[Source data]

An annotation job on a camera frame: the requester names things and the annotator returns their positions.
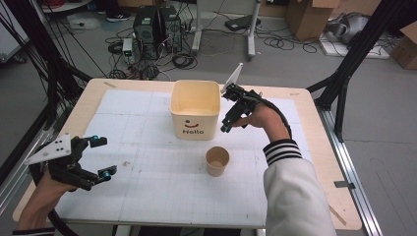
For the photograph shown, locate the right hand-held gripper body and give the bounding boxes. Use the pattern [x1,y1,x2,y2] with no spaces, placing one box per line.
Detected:
[219,62,264,120]

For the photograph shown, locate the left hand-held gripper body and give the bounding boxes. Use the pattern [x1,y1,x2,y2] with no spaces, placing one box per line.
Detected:
[25,132,103,192]

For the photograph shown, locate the cream plastic bin smiley print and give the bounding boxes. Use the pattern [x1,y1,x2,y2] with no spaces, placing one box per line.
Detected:
[169,79,221,142]

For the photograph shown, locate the brown paper cup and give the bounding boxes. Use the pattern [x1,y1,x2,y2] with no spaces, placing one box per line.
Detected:
[205,146,231,178]

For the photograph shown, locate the person's right hand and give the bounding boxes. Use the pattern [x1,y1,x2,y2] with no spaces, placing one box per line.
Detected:
[233,102,290,143]

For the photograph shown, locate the person's left hand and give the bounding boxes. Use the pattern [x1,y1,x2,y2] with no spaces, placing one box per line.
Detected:
[30,168,80,212]

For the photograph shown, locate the white gridded mat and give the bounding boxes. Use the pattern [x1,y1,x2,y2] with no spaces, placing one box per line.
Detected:
[53,88,313,230]

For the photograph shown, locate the white metal stand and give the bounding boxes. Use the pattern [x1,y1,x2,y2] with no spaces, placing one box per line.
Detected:
[191,0,264,63]

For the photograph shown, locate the flat black device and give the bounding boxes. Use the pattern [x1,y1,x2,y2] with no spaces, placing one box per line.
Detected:
[223,14,263,32]

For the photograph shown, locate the black computer tower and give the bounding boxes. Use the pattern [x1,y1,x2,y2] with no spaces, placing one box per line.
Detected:
[132,5,162,45]
[158,6,184,54]

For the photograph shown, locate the grey power supply box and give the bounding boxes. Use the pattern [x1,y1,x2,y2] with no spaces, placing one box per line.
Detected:
[121,37,135,64]

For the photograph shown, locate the wooden table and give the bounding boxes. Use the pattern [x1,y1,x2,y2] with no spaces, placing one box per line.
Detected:
[12,77,364,232]

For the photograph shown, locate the large cardboard box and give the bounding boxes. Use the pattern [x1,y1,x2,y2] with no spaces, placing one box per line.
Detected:
[284,0,341,42]

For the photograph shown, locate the white flat board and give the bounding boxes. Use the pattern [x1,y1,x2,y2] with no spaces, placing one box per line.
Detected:
[319,34,391,61]

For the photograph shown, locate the black and white shoe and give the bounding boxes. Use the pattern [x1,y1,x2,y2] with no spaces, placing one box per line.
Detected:
[105,12,133,24]

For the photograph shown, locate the grey tape strip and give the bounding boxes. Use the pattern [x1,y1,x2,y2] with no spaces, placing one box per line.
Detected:
[332,179,357,191]

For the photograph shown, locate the grey rounded machine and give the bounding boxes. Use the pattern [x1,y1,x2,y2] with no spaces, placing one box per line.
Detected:
[325,12,371,46]

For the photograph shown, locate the thin wooden strip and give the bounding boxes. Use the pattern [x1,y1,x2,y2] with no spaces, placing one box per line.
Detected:
[328,204,347,227]

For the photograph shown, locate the white round table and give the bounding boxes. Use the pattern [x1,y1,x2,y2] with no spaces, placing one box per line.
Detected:
[39,0,93,15]

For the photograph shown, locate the small cardboard box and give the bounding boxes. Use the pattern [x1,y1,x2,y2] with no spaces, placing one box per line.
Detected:
[388,21,417,71]

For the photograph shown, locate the aluminium rail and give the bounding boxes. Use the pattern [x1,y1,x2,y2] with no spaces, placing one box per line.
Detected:
[0,127,55,215]
[315,103,386,236]

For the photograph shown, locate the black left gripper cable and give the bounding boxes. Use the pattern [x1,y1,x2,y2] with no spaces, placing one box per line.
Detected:
[47,207,81,236]

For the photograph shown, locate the coiled black cable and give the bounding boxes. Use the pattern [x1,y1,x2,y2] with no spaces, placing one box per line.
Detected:
[255,29,319,55]

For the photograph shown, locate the black metal frame with cables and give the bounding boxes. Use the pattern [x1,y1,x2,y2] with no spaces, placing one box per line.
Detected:
[0,0,94,132]

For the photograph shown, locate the tangle of black floor cables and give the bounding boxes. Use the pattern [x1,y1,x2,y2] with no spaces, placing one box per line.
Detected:
[104,28,200,82]

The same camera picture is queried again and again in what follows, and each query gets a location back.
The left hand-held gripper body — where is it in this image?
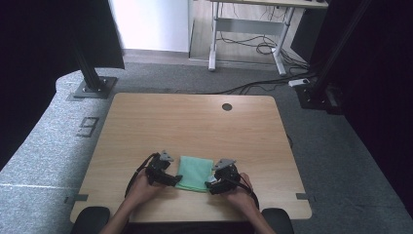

→ Exercise brief: The entries are to be printed exactly as written; the pictures are to be left out.

→ Expected answer:
An annotation job on a camera frame: the requester names things and the annotator returns their positions.
For the photograph shown, locate the right hand-held gripper body and give the bounding boxes. Use the pattern [x1,y1,x2,y2] with no spaces, placing one box per line.
Detected:
[219,62,264,120]

For the photograph shown, locate the left hand-held gripper body and give the bounding boxes. Use the pattern [x1,y1,x2,y2] with no spaces, placing one box per line.
Detected:
[25,132,103,192]

For the photograph shown, locate the cream plastic bin smiley print and give the bounding boxes. Use the pattern [x1,y1,x2,y2] with no spaces, placing one box per line.
Detected:
[169,79,221,142]

For the photograph shown, locate the brown paper cup and give the bounding boxes. Use the pattern [x1,y1,x2,y2] with no spaces, placing one box per line.
Detected:
[205,146,231,178]

For the photograph shown, locate the person's right hand and give the bounding boxes. Use the pattern [x1,y1,x2,y2] with no spaces, placing one box per line.
Detected:
[233,102,290,143]

For the photograph shown, locate the person's left hand and give the bounding boxes. Use the pattern [x1,y1,x2,y2] with no spaces, placing one box per line.
Detected:
[30,168,80,212]

For the photograph shown, locate the white gridded mat and give the bounding boxes. Use the pattern [x1,y1,x2,y2] with no spaces, placing one box per line.
Detected:
[53,88,313,230]

For the photograph shown, locate the white metal stand and give the bounding boxes. Use the pattern [x1,y1,x2,y2] with no spaces, placing one box per line.
Detected:
[191,0,264,63]

For the photograph shown, locate the flat black device and give the bounding boxes. Use the pattern [x1,y1,x2,y2] with no spaces, placing one box per line.
Detected:
[223,14,263,32]

For the photograph shown, locate the black computer tower and give the bounding boxes. Use the pattern [x1,y1,x2,y2] with no spaces, placing one box per line.
Detected:
[132,5,162,45]
[158,6,184,54]

For the photograph shown, locate the grey power supply box and give the bounding boxes. Use the pattern [x1,y1,x2,y2] with no spaces, placing one box per line.
Detected:
[121,37,135,64]

For the photograph shown, locate the wooden table and give the bounding boxes. Use the pattern [x1,y1,x2,y2] with no spaces, placing one box per line.
Detected:
[12,77,364,232]

For the photograph shown, locate the large cardboard box and give the bounding boxes. Use the pattern [x1,y1,x2,y2] with no spaces, placing one box per line.
Detected:
[284,0,341,42]

For the photograph shown, locate the white flat board and give the bounding boxes. Use the pattern [x1,y1,x2,y2] with no spaces, placing one box per line.
Detected:
[319,34,391,61]

For the photograph shown, locate the black and white shoe and give the bounding boxes. Use the pattern [x1,y1,x2,y2] with no spaces, placing one box per line.
Detected:
[105,12,133,24]

For the photograph shown, locate the grey tape strip and give the bounding boxes. Use the pattern [x1,y1,x2,y2] with no spaces, placing one box per line.
Detected:
[332,179,357,191]

For the photograph shown, locate the grey rounded machine and give the bounding boxes. Use the pattern [x1,y1,x2,y2] with no spaces, placing one box per line.
Detected:
[325,12,371,46]

For the photograph shown, locate the thin wooden strip and give the bounding boxes. Use the pattern [x1,y1,x2,y2] with no spaces, placing one box per line.
Detected:
[328,204,347,227]

For the photograph shown, locate the white round table and give the bounding boxes. Use the pattern [x1,y1,x2,y2] with no spaces, placing one box per line.
Detected:
[39,0,93,15]

For the photograph shown, locate the small cardboard box and give the bounding boxes. Use the pattern [x1,y1,x2,y2] with no spaces, placing one box per line.
Detected:
[388,21,417,71]

For the photograph shown, locate the aluminium rail and give the bounding boxes. Use the pattern [x1,y1,x2,y2] with no spaces, placing one box per line.
Detected:
[0,127,55,215]
[315,103,386,236]

For the photograph shown, locate the black left gripper cable and give the bounding boxes. Use the pattern [x1,y1,x2,y2] with no spaces, placing one box per line.
Detected:
[47,207,81,236]

For the photograph shown, locate the coiled black cable and give the bounding boxes. Use the pattern [x1,y1,x2,y2] with no spaces, placing one box per line.
Detected:
[255,29,319,55]

For the photograph shown, locate the black metal frame with cables and give the bounding boxes. Use the pattern [x1,y1,x2,y2] with no spaces, placing one box per line.
Detected:
[0,0,94,132]

For the photograph shown, locate the tangle of black floor cables and give the bounding boxes. Use the pattern [x1,y1,x2,y2] with no spaces, placing one box per line.
Detected:
[104,28,200,82]

The same camera picture is queried again and again in what follows, and each query gets a location back.
The left hand-held gripper body — where is it in this image?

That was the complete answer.